Trente-sept degrés centigrades de
Lino Aldani semble aller de paire avec
Ministre de nuit dans son délire administratif, avec la description d'une dystopie où la Sécurité sociale a pris le pouvoir (si si je vous jure). Et quand on pense aux problèmes qu'on peut avoir pour obtenir un prêt quand on un souci de santé, la nouvelle garde un petit air d'actualité... avec une chute prévisible mais savoureuse ! A noter que
ce texte a été réédité (peut-être dans une version plus complète) dans la collection Dyschronique.
Il suffit de lire le titre de la nouvelle Le Dernier Pape de Roberto Vacca pour savoir de quoi elle parle.
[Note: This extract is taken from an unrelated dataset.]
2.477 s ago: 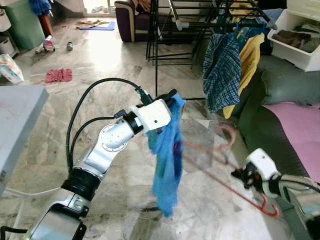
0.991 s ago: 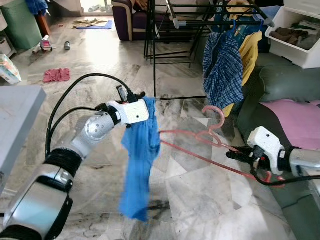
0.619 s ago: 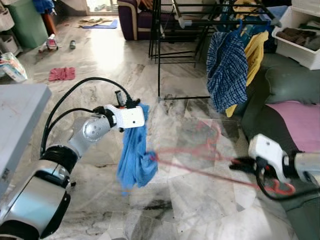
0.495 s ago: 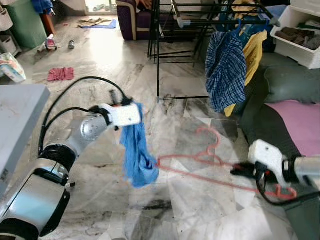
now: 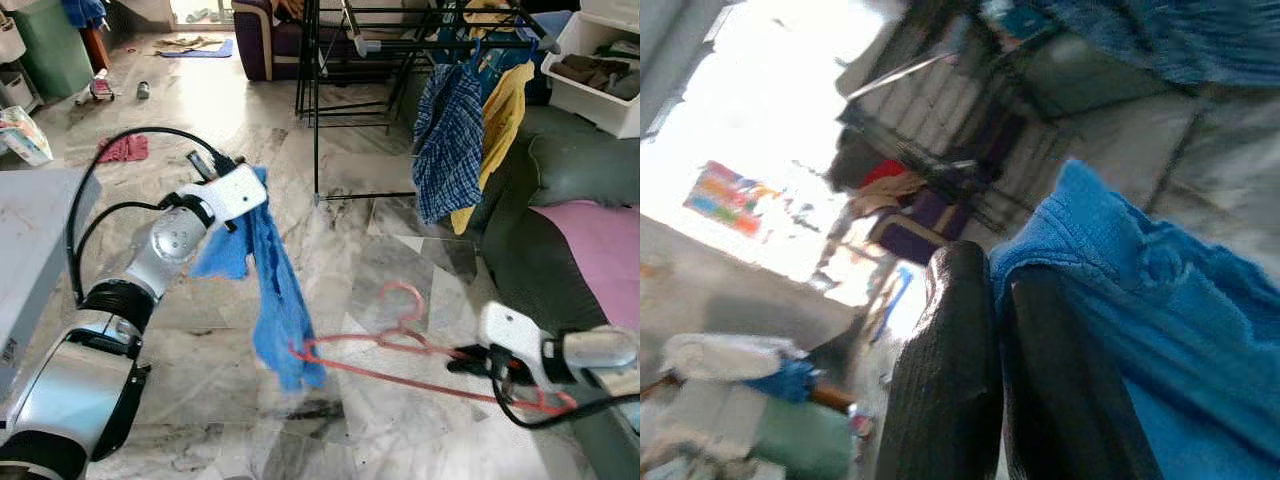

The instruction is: Hang hanger

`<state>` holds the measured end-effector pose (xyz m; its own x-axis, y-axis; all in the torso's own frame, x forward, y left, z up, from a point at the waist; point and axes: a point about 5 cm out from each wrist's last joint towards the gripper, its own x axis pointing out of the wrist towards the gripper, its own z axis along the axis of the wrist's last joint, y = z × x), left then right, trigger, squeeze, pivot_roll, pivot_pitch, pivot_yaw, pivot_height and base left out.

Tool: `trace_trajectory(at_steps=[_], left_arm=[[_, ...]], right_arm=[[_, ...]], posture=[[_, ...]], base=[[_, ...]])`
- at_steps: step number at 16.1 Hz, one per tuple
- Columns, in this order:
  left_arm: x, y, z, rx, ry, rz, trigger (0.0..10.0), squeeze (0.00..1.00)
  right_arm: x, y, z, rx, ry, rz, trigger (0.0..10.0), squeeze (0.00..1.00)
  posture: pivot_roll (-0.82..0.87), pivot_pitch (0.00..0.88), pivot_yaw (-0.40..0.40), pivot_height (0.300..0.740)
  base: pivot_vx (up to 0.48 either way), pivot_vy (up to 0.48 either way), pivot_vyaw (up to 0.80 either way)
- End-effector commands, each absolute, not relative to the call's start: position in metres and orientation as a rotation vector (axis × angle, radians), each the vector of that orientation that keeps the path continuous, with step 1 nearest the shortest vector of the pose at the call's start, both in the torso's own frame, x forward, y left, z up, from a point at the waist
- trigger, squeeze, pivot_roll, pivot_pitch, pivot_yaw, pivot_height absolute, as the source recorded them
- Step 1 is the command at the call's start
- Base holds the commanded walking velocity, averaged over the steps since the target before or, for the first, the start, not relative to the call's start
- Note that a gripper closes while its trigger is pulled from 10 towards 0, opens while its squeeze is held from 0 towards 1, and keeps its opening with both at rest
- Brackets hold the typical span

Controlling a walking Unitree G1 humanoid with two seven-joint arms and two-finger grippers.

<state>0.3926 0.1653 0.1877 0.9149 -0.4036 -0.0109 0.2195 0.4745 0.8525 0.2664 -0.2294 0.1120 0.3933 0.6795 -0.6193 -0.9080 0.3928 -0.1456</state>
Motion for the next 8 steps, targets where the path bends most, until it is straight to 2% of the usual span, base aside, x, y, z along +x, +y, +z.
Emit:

Je m'attendais à m'ennuyer, mais j'ai trouvé ce texte émouvant quand on voit ce pauvre personnage... et légèrement effrayant dans sa merchandisation de tout... cela va bien de concert avec tous les articles sur le tourisme mémoriel que j'ai pu lire récemment.
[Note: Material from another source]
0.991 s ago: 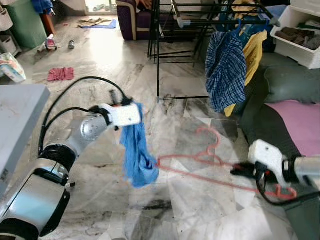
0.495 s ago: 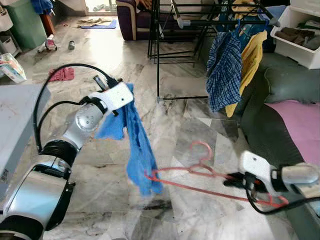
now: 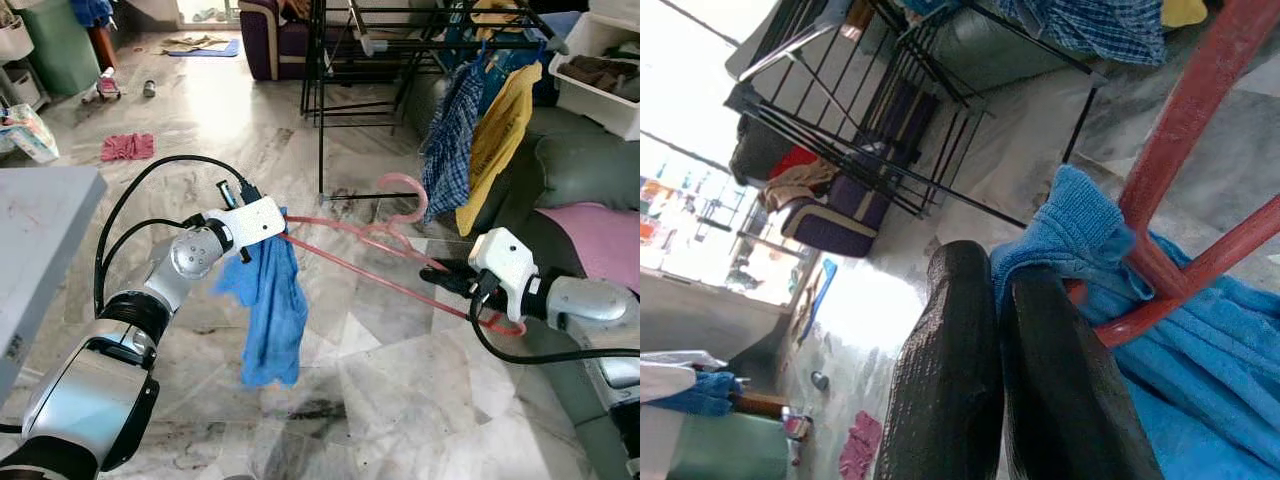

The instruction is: Hang hanger

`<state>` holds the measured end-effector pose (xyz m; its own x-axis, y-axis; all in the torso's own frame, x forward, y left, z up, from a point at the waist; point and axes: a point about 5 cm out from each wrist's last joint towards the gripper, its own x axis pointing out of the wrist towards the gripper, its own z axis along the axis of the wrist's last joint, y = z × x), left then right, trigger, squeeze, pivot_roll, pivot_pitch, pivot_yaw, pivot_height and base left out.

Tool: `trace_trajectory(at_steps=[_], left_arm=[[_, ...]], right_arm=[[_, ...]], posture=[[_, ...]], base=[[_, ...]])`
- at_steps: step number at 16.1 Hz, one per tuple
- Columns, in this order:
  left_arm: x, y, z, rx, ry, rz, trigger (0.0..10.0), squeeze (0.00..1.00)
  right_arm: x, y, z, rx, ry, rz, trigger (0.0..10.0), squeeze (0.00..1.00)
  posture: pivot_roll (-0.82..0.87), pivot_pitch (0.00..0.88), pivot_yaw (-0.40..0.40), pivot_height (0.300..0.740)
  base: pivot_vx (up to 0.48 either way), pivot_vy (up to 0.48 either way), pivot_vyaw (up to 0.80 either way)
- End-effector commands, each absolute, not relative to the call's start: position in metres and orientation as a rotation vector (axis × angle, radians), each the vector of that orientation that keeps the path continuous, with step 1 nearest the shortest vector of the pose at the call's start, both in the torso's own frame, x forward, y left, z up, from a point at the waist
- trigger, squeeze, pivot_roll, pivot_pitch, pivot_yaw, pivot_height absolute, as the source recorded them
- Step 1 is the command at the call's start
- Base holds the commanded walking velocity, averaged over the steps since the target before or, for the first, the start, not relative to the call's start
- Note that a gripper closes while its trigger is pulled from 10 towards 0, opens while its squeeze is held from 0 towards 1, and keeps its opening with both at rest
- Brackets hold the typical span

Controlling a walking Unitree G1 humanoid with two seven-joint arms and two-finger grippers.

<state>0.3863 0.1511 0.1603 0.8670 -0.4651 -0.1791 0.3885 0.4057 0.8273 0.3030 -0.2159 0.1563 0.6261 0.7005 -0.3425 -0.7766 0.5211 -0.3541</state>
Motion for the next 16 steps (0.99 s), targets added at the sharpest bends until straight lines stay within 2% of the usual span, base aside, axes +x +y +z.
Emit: trace_trajectory(at_steps=[1,5,8,16], left_arm=[[0.388,0.149,0.171,1.030,-0.132,-0.545,10.0,0.00],[0.389,0.159,0.170,1.073,-0.102,-0.513,10.0,0.00],[0.387,0.169,0.163,1.064,-0.064,-0.513,10.0,0.00],[0.379,0.152,0.165,1.043,-0.151,-0.639,10.0,0.00]], right_arm=[[0.302,-0.219,0.156,-0.512,0.170,0.891,10.0,0.00],[0.295,-0.225,0.152,-0.513,0.244,0.947,10.0,0.00],[0.296,-0.238,0.148,-0.597,0.291,0.900,10.0,0.00],[0.295,-0.233,0.135,-0.613,0.320,0.926,10.0,0.00]], posture=[[0.06,0.035,-0.016,0.740],[0.05,0.030,-0.017,0.740],[0.05,0.034,-0.014,0.740],[0.06,0.048,-0.019,0.740]], base=[[0.000,0.000,0.00],[0.000,0.000,0.00],[0.000,0.000,0.00],[0.000,0.000,0.00]])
Propos sur Londres et quelques crimes de Ugo Malaguti est un texte qui nous emmène dans une Londres étrange où un meurtre a été commis. Même si je me doutais de la résolution finale, j'ai adoré le joyeux mélange de personnages qu'offre l'histoire.
L'Explosion du Minotaure de Vittorio Curtoni est une nouvelle étrange où la SF semble plus là pour créer une ambiance que pour jouer un vrai rôle. Cette histoire d'homme qui sombre dans la folie, persuadé que son père mort est toujours en vie ne m'a pas vraiment parlé, même si elle est joliment construite.
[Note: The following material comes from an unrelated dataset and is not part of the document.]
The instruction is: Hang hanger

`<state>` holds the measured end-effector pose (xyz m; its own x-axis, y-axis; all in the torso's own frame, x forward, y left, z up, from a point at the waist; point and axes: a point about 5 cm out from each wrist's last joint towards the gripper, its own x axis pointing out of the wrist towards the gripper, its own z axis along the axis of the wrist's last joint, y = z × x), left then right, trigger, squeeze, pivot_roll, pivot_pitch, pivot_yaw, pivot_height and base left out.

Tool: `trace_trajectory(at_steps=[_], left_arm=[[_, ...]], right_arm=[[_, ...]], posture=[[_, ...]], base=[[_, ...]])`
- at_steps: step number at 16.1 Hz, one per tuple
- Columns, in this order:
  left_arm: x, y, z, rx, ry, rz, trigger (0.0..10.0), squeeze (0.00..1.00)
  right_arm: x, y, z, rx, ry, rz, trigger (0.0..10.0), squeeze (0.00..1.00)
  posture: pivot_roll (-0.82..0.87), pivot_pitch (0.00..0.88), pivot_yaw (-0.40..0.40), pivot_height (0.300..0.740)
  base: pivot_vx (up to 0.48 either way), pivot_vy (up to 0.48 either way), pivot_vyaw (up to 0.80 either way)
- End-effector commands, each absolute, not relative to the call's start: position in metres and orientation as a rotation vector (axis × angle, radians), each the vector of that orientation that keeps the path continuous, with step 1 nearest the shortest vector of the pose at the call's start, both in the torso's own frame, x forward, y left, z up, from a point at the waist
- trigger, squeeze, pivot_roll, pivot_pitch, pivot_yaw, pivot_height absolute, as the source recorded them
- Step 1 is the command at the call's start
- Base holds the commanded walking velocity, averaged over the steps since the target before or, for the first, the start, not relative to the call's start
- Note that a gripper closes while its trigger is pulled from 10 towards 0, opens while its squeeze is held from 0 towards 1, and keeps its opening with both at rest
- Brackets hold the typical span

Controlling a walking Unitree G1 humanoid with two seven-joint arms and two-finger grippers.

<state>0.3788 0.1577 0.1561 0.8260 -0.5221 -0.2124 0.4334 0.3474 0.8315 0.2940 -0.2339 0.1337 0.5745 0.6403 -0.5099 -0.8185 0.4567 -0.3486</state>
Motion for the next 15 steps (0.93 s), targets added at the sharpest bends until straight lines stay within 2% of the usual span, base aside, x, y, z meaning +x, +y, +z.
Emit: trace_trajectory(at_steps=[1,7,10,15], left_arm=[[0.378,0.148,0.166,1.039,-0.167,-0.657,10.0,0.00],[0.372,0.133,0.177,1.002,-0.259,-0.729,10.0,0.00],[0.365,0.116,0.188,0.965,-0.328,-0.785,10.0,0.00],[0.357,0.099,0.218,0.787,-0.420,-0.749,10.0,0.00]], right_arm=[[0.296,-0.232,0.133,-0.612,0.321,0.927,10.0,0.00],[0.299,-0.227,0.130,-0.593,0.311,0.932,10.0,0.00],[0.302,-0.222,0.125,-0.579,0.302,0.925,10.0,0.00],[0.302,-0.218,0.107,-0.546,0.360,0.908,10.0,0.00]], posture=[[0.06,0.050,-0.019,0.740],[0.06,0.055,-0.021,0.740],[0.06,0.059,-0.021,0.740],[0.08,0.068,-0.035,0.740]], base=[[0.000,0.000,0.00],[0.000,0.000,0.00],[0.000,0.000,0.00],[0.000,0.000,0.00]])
Le texte suivant, La Fin de l'âge d'or de Piero Prosperi est très court mais plutôt délicieux dans la veine extrapolations folles dans le futur sur comment nous vivions à notre époque (et dans le cas présent, sur pourquoi nous avions des voitures aussi différentes les unes des autres).
Où meurt l'Astragale de Livio Horrakh est un récit de voyage d'un monsieur-tout-le-monde qui fuit après une guerre nucléaire. Le périple se révèle contre toute attente étonnant touchant, certainement un des plus jolis textes du recueil.
Projetons-nous ensuite dans la Venise du futur avec Les Hommes des tableaux de Renato Pestriniero, où la ville abandonnée n'est plus qu'un site touristique... un peu comme dans Le dernier Pape, avec une interrogation sur ce qui fait un artiste en prime.
Dans la boule de cristal de Vittorio Catani est un texte un peu à part, à la tonalité plus fantastique, avec une histoire de voyance... quoique vu les explications du pourquoi du comment qui vont avec, on est à la limite de la science parfois ! Intéressant, belle ambiance mais l'intrigue ne m'a qu'à moitié convaincue.
Avec Circé de Mauro Antonio Miglieruolo, on entre dans le domaine de la nouvelle à cheval entre l'allusion mythologique et la quasi-pornographie (du coup ça justifie la couverture !). Ca se lit bien, à ma grande surprise, mais la thématique m'a un peu laissé sceptique (et certains passages… sans commentaire).
La nouvelle qui termine le recueil, La Logique du murex de Gianni Montanari, est encore (!) une nouvelle de fin du monde, où une jeune femme (rare protagoniste féminin de ce recueil) ère à travers une Italie déserte où les immeubles tombent en poussière et où les monstres rôdent. Belle ambiance, et joli final assez surprenant.
La guerre atomique et autres thématiques de fin du monde dominent ce recueil, ce qui n'est guère surprenant quand on jette un œil aux dates des nouvelles (années 60-70). Cela donne des textes souvent mélancoliques, mais de façon surprenante, pas forcément dramatiques.
Pour être honnête, je n'ai pas eu de grand coup de cœur sur ce recueil, à part peut-être Où meurt l'Astragale de Livio Horrakh (qui est un très joli texte), et un peu pour les deux délires administratifs que sont Ministre de nuit et Trente-sept degrés centigrades.
Cependant c'était globalement une lecture plaisante, qui m'a donné envie de voir ce qui s'écrit en Italie aujourd'hui comme SF. Mais il faudra trouver une autre source d'information, parce qu’il me semble avoir vérifié, il est difficile de trouver quoi que ce soit de récent de ces auteurs (soit ils n'écrivent plus, soit ils ne sont pas traduits).